Instruction for the data below: set down exactly the lines from the line with "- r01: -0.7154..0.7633" to the line with "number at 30", inclusive, and no others.

*** Source records ***

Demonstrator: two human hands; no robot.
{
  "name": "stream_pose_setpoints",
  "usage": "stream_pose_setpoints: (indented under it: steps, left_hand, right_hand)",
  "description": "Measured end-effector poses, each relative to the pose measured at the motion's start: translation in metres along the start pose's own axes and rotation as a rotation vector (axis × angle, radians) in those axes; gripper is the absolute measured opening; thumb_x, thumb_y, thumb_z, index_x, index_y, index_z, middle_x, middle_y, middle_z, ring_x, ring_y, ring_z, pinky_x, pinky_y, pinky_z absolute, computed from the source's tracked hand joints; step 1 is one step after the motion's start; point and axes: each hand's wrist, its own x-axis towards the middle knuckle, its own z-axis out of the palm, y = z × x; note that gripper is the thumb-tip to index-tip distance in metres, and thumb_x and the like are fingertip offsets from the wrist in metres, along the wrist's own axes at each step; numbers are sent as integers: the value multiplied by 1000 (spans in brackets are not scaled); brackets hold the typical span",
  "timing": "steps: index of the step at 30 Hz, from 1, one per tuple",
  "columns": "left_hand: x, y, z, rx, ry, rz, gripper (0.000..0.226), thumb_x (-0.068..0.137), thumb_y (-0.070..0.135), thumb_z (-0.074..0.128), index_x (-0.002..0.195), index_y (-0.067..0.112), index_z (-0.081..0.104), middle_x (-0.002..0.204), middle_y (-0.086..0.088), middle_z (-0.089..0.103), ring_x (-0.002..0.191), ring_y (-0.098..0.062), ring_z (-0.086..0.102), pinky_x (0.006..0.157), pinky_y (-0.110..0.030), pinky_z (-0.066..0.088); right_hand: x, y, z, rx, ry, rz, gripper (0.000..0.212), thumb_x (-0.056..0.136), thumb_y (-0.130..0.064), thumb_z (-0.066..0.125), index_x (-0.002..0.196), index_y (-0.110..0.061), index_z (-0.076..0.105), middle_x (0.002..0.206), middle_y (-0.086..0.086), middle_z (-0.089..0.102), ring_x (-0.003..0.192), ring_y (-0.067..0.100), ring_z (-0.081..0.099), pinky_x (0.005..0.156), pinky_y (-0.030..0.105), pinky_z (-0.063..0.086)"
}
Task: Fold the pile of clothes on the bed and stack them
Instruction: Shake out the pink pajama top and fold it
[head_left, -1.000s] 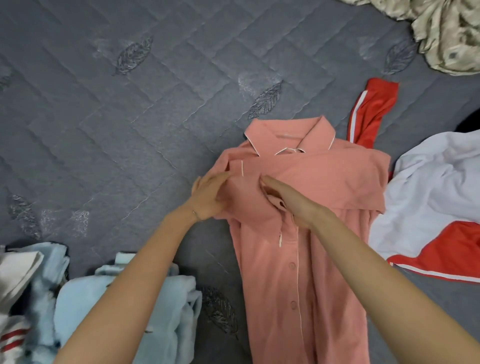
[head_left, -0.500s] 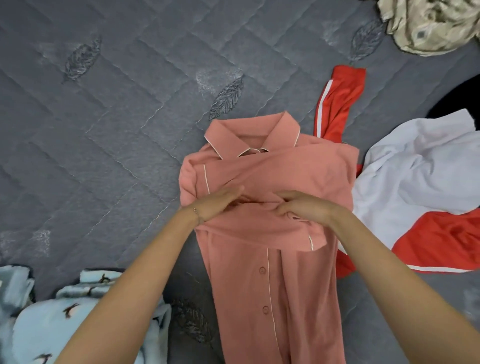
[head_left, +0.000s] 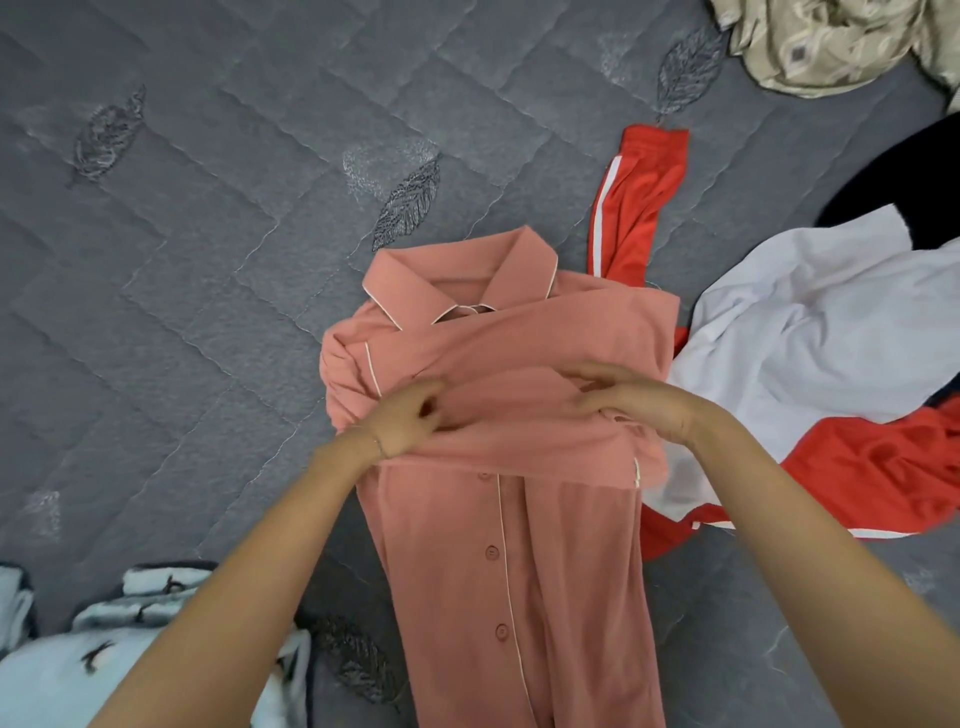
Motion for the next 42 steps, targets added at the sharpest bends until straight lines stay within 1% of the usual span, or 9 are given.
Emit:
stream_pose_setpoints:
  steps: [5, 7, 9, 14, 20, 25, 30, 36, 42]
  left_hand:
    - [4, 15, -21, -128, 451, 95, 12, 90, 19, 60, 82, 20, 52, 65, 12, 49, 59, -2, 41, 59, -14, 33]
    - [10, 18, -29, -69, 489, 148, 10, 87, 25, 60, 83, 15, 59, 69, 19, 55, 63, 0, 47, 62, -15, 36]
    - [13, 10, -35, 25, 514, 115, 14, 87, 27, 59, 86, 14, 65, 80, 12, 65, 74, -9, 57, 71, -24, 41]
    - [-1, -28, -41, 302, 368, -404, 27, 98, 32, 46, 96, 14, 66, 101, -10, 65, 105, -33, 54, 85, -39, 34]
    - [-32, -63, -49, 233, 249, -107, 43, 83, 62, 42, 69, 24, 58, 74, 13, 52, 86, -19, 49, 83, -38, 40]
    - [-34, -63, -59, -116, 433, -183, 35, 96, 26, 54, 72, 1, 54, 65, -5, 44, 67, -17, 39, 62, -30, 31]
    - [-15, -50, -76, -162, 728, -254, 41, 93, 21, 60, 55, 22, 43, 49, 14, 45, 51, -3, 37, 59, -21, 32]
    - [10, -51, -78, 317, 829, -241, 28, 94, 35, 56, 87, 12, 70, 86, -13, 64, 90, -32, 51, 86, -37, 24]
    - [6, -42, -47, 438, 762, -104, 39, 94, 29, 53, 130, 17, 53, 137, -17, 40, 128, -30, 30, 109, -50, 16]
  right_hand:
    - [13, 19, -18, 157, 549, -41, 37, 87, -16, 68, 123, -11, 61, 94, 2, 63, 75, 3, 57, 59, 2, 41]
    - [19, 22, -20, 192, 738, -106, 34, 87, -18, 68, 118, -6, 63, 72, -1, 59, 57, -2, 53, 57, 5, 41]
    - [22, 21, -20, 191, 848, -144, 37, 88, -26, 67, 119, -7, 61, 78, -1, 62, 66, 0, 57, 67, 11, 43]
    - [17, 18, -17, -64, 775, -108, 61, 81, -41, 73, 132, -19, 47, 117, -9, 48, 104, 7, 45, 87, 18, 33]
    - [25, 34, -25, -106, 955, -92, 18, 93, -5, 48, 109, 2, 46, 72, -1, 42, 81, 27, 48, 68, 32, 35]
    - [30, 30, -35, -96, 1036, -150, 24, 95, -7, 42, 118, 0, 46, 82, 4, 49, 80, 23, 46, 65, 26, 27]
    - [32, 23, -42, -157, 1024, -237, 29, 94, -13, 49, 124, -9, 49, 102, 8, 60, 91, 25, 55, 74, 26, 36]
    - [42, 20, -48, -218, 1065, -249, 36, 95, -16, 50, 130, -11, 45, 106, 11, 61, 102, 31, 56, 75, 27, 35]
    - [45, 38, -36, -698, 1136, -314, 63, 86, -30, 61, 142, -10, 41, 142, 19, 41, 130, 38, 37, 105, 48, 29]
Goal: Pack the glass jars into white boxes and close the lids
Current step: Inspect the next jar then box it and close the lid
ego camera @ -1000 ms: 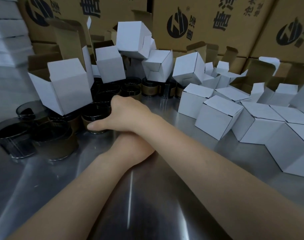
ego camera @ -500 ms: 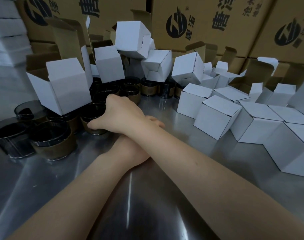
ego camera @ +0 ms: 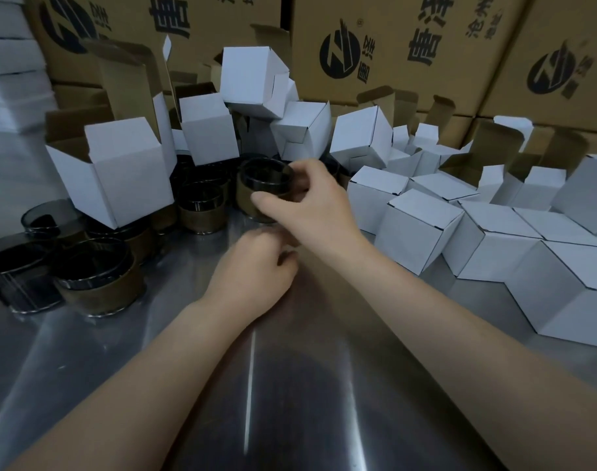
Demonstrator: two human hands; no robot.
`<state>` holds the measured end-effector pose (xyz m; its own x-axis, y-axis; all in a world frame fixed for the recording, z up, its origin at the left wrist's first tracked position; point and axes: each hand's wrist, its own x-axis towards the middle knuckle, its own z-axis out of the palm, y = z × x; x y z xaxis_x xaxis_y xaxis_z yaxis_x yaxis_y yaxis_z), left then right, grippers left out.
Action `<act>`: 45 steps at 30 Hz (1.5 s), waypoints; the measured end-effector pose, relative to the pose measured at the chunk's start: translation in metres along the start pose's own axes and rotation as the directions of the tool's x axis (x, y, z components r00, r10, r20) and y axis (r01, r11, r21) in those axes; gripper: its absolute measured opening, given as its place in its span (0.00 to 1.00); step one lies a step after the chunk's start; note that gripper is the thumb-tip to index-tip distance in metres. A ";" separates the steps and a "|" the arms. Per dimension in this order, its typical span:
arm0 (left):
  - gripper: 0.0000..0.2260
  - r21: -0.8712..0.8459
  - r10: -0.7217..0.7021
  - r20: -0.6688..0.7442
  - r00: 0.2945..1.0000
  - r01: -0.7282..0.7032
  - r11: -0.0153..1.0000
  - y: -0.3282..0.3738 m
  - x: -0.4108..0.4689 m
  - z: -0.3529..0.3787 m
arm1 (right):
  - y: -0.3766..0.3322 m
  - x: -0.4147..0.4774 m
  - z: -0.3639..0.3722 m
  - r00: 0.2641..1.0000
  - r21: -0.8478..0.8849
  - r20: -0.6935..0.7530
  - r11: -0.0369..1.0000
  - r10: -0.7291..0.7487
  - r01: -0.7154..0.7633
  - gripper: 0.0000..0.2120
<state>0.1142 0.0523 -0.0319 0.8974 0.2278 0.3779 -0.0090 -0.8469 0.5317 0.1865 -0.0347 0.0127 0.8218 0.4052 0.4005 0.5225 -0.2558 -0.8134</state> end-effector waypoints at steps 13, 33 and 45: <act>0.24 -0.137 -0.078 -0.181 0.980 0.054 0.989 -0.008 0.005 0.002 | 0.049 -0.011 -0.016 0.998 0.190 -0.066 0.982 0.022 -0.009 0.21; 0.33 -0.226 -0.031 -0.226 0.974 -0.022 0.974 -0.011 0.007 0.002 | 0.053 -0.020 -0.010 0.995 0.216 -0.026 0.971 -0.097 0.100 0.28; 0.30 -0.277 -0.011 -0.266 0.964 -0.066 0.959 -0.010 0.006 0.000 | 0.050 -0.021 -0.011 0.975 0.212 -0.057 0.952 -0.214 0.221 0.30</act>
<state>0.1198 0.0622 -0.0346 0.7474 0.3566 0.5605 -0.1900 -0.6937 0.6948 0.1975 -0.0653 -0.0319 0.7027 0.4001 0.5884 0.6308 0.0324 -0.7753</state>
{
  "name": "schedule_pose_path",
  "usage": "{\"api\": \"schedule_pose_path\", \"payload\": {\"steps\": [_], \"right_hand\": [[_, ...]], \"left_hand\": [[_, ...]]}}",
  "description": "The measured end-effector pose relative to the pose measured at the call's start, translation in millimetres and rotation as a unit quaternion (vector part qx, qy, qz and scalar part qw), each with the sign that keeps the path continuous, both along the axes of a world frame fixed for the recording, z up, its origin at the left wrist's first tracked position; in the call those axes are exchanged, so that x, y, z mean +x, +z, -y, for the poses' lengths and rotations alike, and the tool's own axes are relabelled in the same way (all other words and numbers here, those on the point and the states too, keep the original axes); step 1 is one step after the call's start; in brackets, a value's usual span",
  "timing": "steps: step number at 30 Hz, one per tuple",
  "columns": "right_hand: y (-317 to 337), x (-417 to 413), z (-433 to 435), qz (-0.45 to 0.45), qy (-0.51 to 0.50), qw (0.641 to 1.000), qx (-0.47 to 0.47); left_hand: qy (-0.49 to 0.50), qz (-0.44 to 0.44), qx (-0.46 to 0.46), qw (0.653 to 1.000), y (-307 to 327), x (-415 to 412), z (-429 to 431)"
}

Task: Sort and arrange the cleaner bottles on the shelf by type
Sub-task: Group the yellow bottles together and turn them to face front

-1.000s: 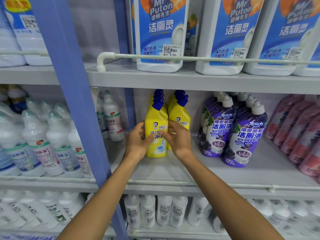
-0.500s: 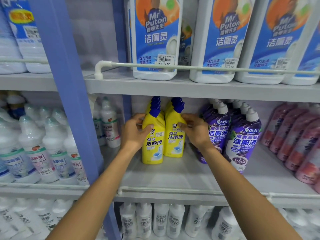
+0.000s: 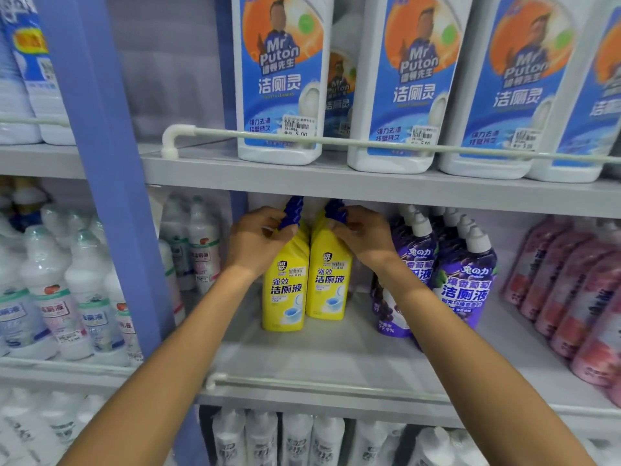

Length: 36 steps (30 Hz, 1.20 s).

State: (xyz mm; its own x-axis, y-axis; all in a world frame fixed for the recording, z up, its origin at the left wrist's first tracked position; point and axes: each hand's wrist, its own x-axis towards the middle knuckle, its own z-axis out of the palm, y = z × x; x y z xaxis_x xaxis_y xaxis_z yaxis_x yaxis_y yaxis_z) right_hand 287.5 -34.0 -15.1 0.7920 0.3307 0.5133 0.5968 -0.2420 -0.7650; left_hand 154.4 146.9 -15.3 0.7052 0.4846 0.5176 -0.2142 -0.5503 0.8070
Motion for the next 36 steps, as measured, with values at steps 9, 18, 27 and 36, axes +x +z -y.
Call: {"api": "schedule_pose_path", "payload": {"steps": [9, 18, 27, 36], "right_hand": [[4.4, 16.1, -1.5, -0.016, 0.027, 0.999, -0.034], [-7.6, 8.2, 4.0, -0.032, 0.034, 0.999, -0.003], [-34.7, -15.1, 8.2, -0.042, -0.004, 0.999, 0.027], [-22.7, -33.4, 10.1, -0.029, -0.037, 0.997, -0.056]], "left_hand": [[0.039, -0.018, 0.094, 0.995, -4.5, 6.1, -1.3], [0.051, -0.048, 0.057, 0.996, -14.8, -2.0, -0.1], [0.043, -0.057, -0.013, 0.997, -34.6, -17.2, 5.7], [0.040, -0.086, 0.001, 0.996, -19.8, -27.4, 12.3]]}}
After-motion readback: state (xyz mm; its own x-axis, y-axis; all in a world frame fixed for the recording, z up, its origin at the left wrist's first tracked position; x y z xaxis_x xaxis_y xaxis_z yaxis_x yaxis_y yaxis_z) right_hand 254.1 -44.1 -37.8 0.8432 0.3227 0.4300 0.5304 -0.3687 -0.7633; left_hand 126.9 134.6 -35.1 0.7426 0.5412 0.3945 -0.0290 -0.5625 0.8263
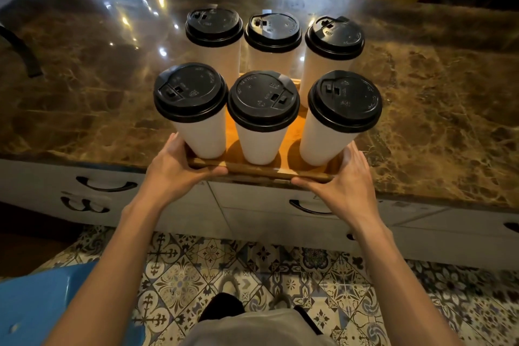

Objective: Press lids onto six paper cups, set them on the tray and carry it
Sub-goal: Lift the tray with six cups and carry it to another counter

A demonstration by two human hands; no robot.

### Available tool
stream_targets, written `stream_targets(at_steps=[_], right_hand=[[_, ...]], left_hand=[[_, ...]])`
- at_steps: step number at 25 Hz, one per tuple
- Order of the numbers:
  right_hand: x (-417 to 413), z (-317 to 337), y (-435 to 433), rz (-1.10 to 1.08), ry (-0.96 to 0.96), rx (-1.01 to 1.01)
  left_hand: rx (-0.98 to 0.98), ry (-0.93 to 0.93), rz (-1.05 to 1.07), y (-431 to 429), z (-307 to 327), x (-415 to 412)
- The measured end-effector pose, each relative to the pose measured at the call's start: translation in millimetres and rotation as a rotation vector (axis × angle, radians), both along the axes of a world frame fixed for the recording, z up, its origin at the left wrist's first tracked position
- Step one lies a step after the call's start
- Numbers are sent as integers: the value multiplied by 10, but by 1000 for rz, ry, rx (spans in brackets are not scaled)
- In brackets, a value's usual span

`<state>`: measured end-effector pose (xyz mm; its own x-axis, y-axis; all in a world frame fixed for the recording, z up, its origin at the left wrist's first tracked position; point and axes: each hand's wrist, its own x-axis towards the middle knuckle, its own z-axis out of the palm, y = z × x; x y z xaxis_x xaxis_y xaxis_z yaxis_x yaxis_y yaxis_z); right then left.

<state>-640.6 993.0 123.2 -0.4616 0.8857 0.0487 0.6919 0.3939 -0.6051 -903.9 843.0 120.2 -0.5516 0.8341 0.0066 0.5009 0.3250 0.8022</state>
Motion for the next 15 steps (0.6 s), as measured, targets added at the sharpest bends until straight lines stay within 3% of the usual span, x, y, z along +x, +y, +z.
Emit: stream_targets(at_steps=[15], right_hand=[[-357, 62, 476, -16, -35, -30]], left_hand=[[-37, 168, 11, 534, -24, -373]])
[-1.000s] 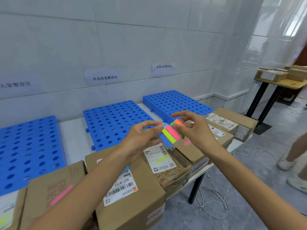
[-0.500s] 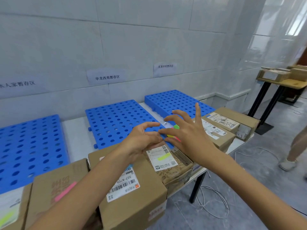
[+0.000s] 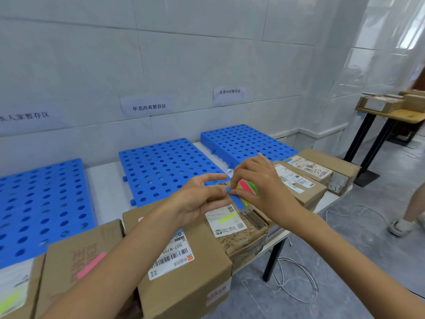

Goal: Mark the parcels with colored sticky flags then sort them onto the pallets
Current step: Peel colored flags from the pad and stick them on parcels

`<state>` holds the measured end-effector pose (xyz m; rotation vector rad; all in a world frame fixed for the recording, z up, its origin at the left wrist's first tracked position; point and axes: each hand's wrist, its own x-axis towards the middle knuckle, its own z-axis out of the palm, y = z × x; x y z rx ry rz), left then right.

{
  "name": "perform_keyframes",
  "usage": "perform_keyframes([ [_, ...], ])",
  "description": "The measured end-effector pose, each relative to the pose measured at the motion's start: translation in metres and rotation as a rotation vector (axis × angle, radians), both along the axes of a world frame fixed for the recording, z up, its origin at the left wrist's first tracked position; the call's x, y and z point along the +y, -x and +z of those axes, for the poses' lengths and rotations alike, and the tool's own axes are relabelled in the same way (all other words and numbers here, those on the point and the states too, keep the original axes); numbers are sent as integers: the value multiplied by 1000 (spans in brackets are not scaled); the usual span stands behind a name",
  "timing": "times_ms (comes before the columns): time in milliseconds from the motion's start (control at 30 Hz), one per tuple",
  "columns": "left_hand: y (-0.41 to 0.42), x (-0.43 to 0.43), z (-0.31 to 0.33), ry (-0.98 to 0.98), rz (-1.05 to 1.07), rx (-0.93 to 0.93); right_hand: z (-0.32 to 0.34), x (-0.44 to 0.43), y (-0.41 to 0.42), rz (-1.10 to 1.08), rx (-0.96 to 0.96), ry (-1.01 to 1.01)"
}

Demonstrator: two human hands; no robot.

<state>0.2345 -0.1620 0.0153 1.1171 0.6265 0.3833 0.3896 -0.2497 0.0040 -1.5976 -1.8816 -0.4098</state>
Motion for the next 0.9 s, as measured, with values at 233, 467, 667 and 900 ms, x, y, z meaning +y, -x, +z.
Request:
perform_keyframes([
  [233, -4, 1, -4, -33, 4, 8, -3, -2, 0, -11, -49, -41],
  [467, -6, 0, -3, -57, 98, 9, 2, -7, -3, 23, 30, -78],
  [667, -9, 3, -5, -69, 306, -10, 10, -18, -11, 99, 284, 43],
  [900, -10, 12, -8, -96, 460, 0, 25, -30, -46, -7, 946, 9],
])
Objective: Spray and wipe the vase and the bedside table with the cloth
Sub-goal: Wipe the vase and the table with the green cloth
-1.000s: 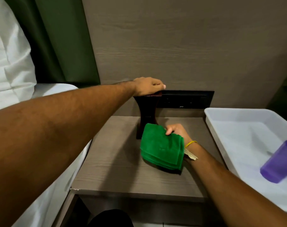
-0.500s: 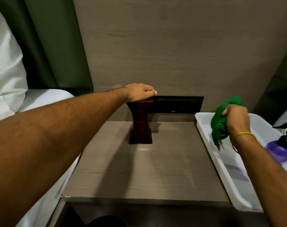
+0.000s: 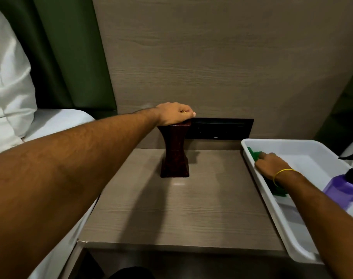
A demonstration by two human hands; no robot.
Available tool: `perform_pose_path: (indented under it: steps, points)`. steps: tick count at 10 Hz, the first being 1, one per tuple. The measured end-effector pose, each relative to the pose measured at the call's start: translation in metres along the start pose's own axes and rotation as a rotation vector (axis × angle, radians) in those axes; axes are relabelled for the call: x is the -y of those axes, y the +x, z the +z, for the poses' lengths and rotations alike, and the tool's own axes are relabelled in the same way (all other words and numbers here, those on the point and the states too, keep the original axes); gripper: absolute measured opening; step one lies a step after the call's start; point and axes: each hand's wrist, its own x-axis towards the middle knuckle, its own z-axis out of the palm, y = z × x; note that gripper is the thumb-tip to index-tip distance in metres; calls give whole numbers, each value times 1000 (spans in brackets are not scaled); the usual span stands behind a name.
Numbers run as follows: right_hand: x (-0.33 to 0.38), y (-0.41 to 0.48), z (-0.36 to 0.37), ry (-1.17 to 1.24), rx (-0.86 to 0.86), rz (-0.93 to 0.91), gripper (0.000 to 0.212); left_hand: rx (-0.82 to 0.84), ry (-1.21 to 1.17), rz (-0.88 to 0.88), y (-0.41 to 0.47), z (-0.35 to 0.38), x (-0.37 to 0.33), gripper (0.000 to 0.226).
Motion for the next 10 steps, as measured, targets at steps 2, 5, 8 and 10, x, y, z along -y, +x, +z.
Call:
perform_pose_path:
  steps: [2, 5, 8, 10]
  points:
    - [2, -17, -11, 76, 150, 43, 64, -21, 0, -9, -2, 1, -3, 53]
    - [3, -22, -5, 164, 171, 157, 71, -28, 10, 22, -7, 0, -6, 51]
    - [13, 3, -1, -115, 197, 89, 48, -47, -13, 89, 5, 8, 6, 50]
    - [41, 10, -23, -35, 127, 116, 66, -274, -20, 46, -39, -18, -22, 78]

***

Answer space:
  - r01: -0.7154..0.7633
  - gripper: 0.0000..0.2120
<state>0.1142 0.0523 -0.0319 0.8974 0.2278 0.3779 -0.0090 -0.8469 0.5317 0.1865 -0.0347 0.0127 0.8218 0.4052 0.4005 0.5225 -0.2558 -0.8134</state> end-effector waypoints at steps 13, 33 and 45: <act>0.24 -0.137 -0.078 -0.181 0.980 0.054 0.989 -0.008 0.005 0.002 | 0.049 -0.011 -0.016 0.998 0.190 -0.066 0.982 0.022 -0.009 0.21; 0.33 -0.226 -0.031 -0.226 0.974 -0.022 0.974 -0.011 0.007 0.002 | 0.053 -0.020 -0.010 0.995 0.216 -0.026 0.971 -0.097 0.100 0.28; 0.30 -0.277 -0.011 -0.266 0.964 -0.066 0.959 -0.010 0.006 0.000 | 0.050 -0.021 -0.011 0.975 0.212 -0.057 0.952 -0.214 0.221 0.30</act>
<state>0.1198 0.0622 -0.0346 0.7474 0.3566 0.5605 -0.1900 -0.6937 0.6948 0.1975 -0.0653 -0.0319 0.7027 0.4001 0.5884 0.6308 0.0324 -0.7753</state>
{
  "name": "schedule_pose_path",
  "usage": "{\"api\": \"schedule_pose_path\", \"payload\": {\"steps\": [_], \"right_hand\": [[_, ...]], \"left_hand\": [[_, ...]]}}",
  "description": "The measured end-effector pose relative to the pose measured at the call's start, translation in millimetres and rotation as a unit quaternion (vector part qx, qy, qz and scalar part qw), each with the sign that keeps the path continuous, both along the axes of a world frame fixed for the recording, z up, its origin at the left wrist's first tracked position; in the call those axes are exchanged, so that x, y, z mean +x, +z, -y, for the poses' lengths and rotations alike, and the tool's own axes are relabelled in the same way (all other words and numbers here, those on the point and the states too, keep the original axes); step 1 is one step after the call's start; in brackets, a value's usual span",
  "timing": "steps: step number at 30 Hz, one per tuple",

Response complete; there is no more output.